• _What needs to be done_
Across the entries below, work out how many lines contain "next". Respond with the number and no other text.

━━━ Input records ━━━

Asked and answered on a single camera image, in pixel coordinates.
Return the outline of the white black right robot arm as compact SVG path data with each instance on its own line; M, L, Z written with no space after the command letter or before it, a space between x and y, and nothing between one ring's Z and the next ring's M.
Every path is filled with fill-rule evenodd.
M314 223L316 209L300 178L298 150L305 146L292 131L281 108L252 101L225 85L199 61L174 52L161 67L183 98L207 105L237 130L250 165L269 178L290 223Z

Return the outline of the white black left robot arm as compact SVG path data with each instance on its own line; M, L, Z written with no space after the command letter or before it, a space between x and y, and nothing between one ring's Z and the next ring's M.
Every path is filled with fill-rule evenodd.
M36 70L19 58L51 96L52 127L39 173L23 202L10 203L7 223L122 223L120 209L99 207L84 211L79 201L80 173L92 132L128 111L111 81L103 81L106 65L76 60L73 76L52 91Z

━━━

• _Expected output_
2